*Exercise brief*. Please reproduce the data below exactly, from the first line through the line containing "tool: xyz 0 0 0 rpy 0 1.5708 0", and leave every later line out.

*Data block*.
Segment Open
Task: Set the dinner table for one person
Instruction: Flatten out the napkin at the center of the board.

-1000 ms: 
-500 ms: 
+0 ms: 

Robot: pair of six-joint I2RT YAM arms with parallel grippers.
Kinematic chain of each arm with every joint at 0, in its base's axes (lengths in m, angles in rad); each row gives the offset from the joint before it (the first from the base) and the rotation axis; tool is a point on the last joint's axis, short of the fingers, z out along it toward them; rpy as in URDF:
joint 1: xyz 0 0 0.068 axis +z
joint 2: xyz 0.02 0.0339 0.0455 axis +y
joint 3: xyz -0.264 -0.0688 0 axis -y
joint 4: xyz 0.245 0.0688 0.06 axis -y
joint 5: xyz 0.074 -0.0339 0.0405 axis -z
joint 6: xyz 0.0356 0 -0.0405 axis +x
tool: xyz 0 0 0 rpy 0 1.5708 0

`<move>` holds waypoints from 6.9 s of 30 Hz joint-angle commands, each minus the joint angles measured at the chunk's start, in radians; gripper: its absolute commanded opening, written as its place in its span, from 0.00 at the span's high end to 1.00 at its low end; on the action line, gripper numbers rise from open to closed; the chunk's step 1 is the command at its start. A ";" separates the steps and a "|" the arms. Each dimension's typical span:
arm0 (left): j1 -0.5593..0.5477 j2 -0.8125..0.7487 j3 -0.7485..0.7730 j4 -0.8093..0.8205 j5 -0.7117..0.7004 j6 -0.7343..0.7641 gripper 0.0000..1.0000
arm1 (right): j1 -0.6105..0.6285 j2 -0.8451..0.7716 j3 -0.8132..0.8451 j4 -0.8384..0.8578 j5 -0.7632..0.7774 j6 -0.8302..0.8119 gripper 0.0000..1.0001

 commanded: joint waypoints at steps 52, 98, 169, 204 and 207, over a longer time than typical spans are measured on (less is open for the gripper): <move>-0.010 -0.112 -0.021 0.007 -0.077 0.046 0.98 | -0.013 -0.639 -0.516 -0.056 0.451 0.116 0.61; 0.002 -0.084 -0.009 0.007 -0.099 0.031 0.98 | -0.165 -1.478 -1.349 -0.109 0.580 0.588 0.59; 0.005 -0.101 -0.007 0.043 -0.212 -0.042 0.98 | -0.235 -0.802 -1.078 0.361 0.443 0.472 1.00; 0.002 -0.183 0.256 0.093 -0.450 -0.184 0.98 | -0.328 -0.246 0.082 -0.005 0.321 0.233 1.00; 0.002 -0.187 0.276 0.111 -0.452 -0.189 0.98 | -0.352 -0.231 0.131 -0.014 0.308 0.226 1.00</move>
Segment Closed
*Completed exercise*.
Task: Set the dinner table for one person
Instruction: Flatten out the napkin at the center of the board.

-1000 ms: 
-500 ms: 
+0 ms: 

Robot: pair of six-joint I2RT YAM arms with parallel grippers.
Kinematic chain of each arm with every joint at 0, in its base's axes (lengths in m, angles in rad); each row gives the offset from the joint before it (the first from the base) and the rotation axis; tool is a point on the last joint's axis, short of the fingers, z out along it toward them; rpy as in URDF:
joint 1: xyz 0 0 0.068 axis +z
joint 2: xyz 0.02 0.0339 0.0455 axis +y
joint 3: xyz -0.264 -0.0688 0 axis -y
joint 4: xyz 0.245 0.0688 0.06 axis -y
joint 5: xyz 0.074 -0.0339 0.0405 axis -z
joint 6: xyz 0.0356 0 -0.0405 axis +x
tool: xyz 0 0 0 rpy 0 1.5708 0

The answer has been given in its entirety.